Il neoliberismo usa molte maschere, le cambia ad ogni occasione. Non ci darà mai la visione mistica di un Terzo o Quarto Reich, buona soltanto per aggregare teppaglie da usare per le faccende più sporche. Non ci saranno norimberghe per celebrare i fasti del pensiero unico, non ci chiederanno di inchinarci davanti ai vessilli di Amazon e di Google, di Uber e di Monsanto, di Facebook e di Microsoft, di J.P. Morgan e di Goldman Sachs. la loro epopea viene celebrata in altri modi, meno diretti. Il neoliberismo preferisce Machiavelli a Goebbels. Continuerà a farci credere che i grandi profitti finanziari sono espressione di un  libero mercato in libera concorrenza, che non sono mai esistiti i mutui sub-prime, che non c'è mai stata la manipolazione del Libor, che non serviva a nulla l'argine del Glass-Steagall Act. Ci diranno che la deregulation è libertà, che i Panama-papers erano solo gossip, che la burocrazia è un nemico, e la trasformeranno in un vero ginepraio di trappole per convincerci che lo sia. Ci stanno già dicendo e mostrando che i parlamenti non servono a nulla e ancor meno le magistrature indipendenti e i sindacati di lavoratori. Per ogni problema c'è un'asociazione di volontariato, c'è una colletta spontanea, un solidarismo compassionevole. Per tutelare i diritti umani basta diffondere buoni sentimenti nelle cuole e nelle parrocchie. Gli squadristi di casapound ci daranno il buon esempio. Non più norme costituzionali, non più giudici del lavoro perché il lavoro retribuito è un odioso privilegio,  ognuno dev'essere imprenditore di se stesso.

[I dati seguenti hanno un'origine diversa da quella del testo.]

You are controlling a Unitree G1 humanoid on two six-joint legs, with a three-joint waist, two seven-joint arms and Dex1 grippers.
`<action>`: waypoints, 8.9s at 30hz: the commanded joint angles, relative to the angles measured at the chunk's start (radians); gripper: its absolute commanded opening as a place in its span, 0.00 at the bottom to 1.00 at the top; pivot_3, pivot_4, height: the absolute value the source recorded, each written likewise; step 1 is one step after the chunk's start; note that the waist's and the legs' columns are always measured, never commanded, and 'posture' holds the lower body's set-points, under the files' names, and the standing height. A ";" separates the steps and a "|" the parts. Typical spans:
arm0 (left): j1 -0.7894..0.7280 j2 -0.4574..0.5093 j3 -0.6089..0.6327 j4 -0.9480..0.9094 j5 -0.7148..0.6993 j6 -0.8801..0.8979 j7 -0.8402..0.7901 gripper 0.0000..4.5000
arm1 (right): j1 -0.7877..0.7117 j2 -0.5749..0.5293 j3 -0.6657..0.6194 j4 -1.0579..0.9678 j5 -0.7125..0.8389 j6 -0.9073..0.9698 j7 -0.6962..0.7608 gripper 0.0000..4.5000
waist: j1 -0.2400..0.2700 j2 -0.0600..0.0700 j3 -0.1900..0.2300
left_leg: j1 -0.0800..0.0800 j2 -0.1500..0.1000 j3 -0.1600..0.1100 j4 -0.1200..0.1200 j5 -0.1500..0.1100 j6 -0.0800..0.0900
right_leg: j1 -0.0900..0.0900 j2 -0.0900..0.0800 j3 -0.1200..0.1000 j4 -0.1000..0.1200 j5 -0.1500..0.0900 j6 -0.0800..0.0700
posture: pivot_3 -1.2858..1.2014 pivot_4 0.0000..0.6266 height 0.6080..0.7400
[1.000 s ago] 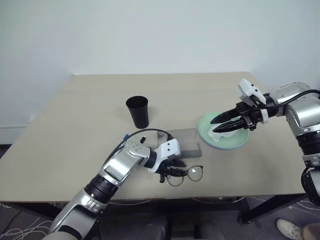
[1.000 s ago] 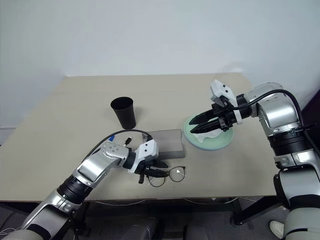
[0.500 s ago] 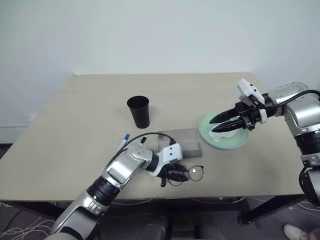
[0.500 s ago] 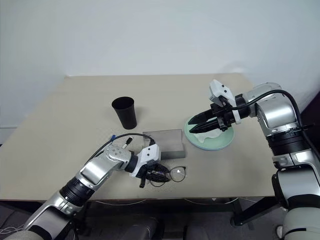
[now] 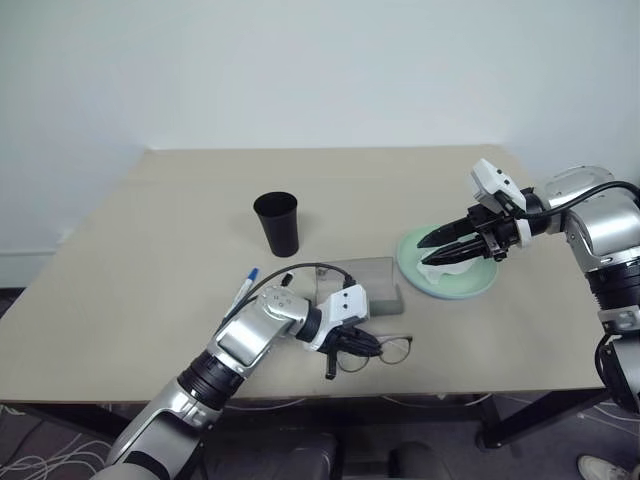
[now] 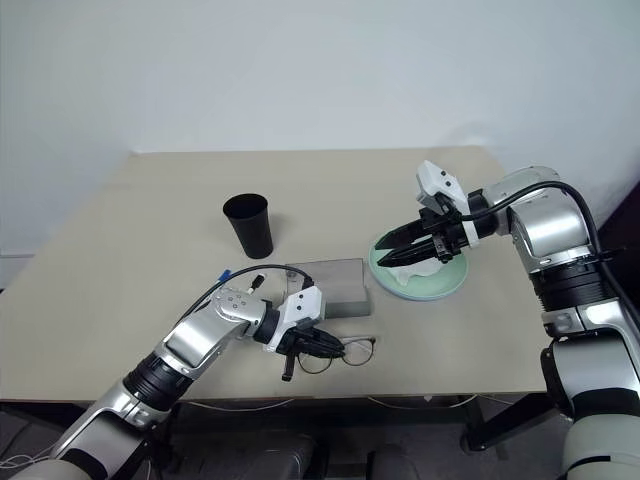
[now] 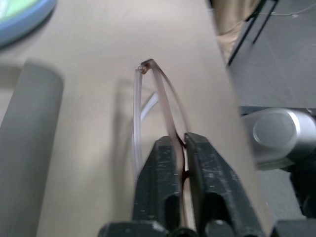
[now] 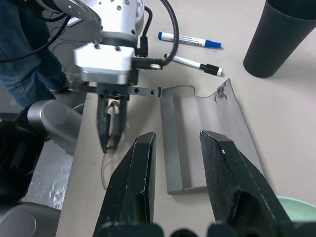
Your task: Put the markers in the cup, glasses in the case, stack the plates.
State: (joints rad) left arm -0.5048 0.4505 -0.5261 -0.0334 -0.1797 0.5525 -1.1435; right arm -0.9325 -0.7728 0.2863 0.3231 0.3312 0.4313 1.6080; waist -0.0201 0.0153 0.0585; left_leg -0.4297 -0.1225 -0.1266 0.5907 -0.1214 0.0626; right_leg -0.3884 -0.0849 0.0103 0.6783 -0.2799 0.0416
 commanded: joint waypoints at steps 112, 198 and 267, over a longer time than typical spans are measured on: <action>-0.143 0.017 0.208 0.283 0.176 -0.336 -0.066 0.03 | 0.009 -0.025 -0.140 0.031 -0.035 -0.047 -0.063 0.34 | -0.002 -0.002 0.000 | -0.001 -0.006 -0.002 0.002 -0.001 0.001 | -0.003 0.000 0.000 -0.001 0.004 0.005 | 0.52 0.00 0.98; -0.137 -0.037 0.492 0.072 -0.042 -0.025 0.346 0.03 | -0.030 0.065 -0.122 0.024 -0.034 -0.023 -0.055 0.34 | 0.000 -0.002 0.000 | -0.001 -0.008 -0.006 0.002 -0.001 0.001 | -0.003 0.000 0.000 -0.002 0.006 0.006 | 0.52 0.00 0.98; 0.068 0.320 0.645 -0.115 -0.103 0.435 0.603 0.63 | -0.028 0.087 -0.132 0.004 -0.013 0.031 -0.068 0.34 | -0.003 -0.003 0.000 | 0.001 -0.009 -0.012 0.001 -0.001 0.001 | -0.003 0.005 0.001 0.001 0.006 0.006 | 0.52 0.00 0.98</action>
State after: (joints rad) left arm -0.4376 0.7698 0.1235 -0.1098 -0.2942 0.9472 -0.5719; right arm -0.9349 -0.6810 0.1767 0.3468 0.3064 0.4633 1.5410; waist -0.0230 0.0120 0.0582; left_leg -0.4286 -0.1312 -0.1390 0.5918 -0.1220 0.0635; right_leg -0.3917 -0.0803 0.0118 0.6795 -0.2738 0.0475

Il neo-liberismo è un coavervo di dogmi. Nel neo-liberismo non c'è nulla di liberale, nulla di egualitario, nulla di democratico.

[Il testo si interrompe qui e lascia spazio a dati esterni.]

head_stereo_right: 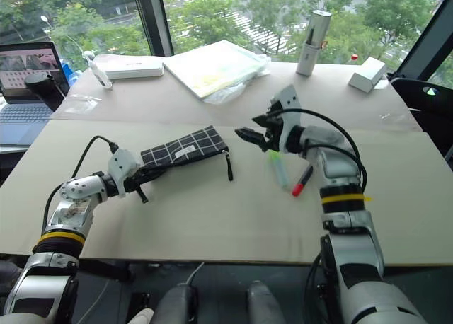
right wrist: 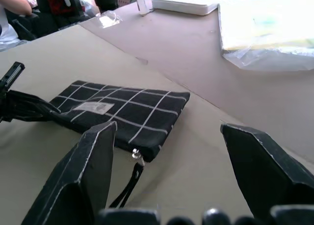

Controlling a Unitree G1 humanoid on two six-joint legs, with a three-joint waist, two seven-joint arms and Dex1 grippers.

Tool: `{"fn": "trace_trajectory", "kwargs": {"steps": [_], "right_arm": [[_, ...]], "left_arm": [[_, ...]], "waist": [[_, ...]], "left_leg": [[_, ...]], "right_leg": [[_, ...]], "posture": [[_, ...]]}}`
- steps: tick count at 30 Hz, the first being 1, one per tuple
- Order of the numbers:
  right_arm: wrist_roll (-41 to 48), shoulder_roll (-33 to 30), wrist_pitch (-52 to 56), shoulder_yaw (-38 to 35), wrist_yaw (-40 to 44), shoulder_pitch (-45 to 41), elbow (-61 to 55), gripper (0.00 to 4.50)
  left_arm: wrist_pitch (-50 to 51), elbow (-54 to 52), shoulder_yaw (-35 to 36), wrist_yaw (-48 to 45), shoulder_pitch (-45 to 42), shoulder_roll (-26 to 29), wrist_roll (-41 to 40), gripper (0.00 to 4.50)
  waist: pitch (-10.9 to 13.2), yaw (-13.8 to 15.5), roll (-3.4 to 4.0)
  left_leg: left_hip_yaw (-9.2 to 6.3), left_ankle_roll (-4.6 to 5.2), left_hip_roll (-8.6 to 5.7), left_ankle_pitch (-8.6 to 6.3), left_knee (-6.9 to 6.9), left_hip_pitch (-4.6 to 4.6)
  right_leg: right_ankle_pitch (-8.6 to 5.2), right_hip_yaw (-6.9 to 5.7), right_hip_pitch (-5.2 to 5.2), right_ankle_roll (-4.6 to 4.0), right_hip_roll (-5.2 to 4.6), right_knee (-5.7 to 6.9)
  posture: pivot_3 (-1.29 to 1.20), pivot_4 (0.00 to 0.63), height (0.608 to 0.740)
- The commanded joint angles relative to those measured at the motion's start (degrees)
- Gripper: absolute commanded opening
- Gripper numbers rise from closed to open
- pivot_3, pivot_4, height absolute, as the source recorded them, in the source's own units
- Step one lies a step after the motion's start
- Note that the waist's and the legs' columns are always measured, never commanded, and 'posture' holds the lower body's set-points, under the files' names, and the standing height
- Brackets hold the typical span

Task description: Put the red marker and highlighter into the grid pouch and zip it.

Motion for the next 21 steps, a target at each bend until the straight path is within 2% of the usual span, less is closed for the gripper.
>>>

Dietro la falsa retorica del mercato e dei diritti umani c'è solo una nuova rappresentazione dell'antico patto tra il signore feudale e i suoi sudditi: sicurezza in cambio di obbedienza. La sicurezza ci viene offerta a caro prezzo durante le crisi. Il gran ciambellano del neoliberismo, Milton Friedman, ha teorizzato la tattica delle trappole illiberali da far scattare nei momenti di shock economico, quando le proposte più inaccettabili possono essere spacciate come sistemi di sicurezza. Mario Monti ha ribadito questo concetto agli italiani. Matteo Renzi, su consiglio di J.P. Morgan, ha cercato di ridisegnare il sistema politico italiano. Fortunatamente non è riuscito a cambiare la Costituzione ma ha portato le logiche gerarchiche dell'aziendalismo dov'erano logiche democratiche, l'ha fatto nel lavoro, nelle relazioni sindacali, nella scuola, nella sanità arrivando perfino a cedere i dati sanitari degli italiani a una grande impresa americana.

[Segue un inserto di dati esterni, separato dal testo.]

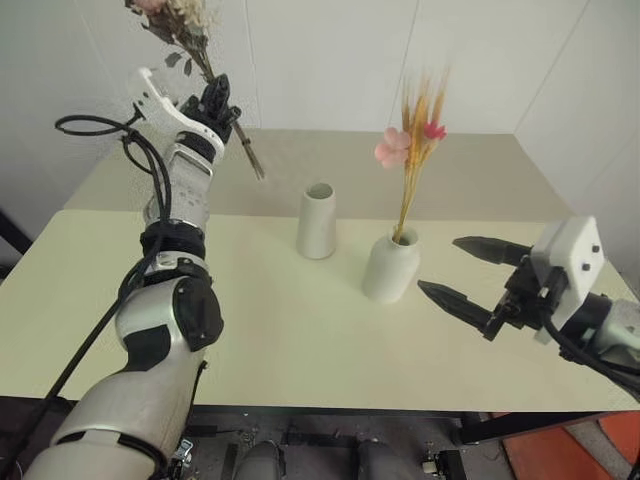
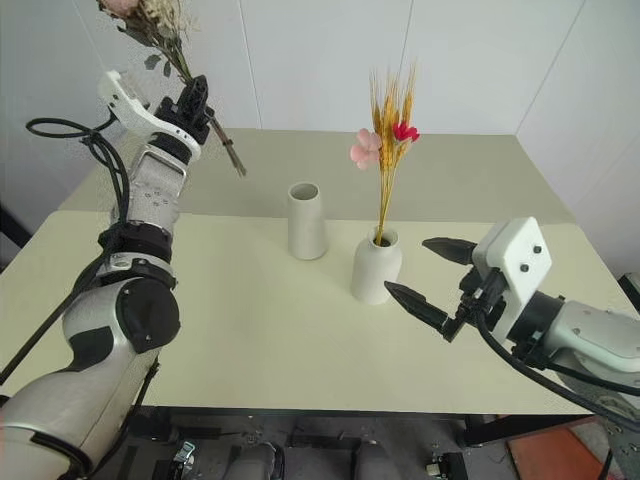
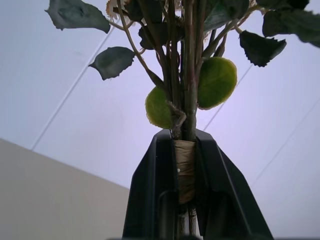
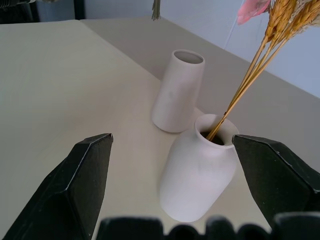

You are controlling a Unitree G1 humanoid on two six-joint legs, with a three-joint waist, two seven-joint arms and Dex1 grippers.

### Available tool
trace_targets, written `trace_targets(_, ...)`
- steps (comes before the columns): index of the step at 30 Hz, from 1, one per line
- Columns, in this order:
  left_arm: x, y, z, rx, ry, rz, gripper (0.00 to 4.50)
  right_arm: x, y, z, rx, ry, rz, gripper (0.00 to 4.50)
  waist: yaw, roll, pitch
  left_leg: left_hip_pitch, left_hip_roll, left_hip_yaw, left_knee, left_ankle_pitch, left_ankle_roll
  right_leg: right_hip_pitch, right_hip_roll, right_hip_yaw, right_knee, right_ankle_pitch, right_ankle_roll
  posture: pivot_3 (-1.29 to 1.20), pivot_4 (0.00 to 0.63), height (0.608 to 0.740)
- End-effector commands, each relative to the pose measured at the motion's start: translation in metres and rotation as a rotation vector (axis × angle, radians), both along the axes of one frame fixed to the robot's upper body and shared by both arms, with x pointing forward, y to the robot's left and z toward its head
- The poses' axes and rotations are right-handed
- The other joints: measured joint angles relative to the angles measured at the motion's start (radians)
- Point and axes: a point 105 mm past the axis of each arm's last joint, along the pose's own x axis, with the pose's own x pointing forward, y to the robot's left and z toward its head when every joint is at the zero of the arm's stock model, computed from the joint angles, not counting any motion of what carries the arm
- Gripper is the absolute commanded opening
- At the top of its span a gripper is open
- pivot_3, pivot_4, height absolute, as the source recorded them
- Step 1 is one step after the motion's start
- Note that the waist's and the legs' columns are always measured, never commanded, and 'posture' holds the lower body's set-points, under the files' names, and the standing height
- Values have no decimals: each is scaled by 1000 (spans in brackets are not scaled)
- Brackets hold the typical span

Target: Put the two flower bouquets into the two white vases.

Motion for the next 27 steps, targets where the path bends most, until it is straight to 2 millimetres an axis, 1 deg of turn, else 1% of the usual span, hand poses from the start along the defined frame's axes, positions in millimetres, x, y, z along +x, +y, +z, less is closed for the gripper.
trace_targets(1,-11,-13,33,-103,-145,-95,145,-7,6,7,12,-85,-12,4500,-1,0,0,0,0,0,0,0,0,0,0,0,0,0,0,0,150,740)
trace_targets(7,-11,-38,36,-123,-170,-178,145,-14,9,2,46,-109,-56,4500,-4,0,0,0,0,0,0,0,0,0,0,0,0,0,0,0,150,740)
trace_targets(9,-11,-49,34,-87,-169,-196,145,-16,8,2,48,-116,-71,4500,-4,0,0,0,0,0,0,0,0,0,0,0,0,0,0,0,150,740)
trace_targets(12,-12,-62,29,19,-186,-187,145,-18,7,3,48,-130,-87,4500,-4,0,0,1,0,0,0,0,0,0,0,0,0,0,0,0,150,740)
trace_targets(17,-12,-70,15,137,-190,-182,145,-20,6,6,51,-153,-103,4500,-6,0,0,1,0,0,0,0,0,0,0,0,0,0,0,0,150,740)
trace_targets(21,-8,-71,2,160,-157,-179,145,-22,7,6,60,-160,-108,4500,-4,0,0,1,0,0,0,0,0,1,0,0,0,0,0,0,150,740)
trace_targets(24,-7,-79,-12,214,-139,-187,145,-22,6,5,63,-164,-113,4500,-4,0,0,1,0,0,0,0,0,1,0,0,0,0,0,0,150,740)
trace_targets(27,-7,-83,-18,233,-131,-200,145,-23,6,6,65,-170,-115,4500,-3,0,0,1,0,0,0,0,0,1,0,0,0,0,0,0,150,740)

Occorre resistere, resistere, resistere. Dobbiamo diventare partigiani a guardia della Costituzione. Dobbiamo tenere saldi i valori democratici. Dobbiamo vigilare giorno e notte sui diritti di tutti. E dobbiamo imparare a riconoscere i nemici del sistema democratico anche quando si atteggiano a liberali e si dicono vittime di soprusi, loro che del sopruso vorrebbero far sistema.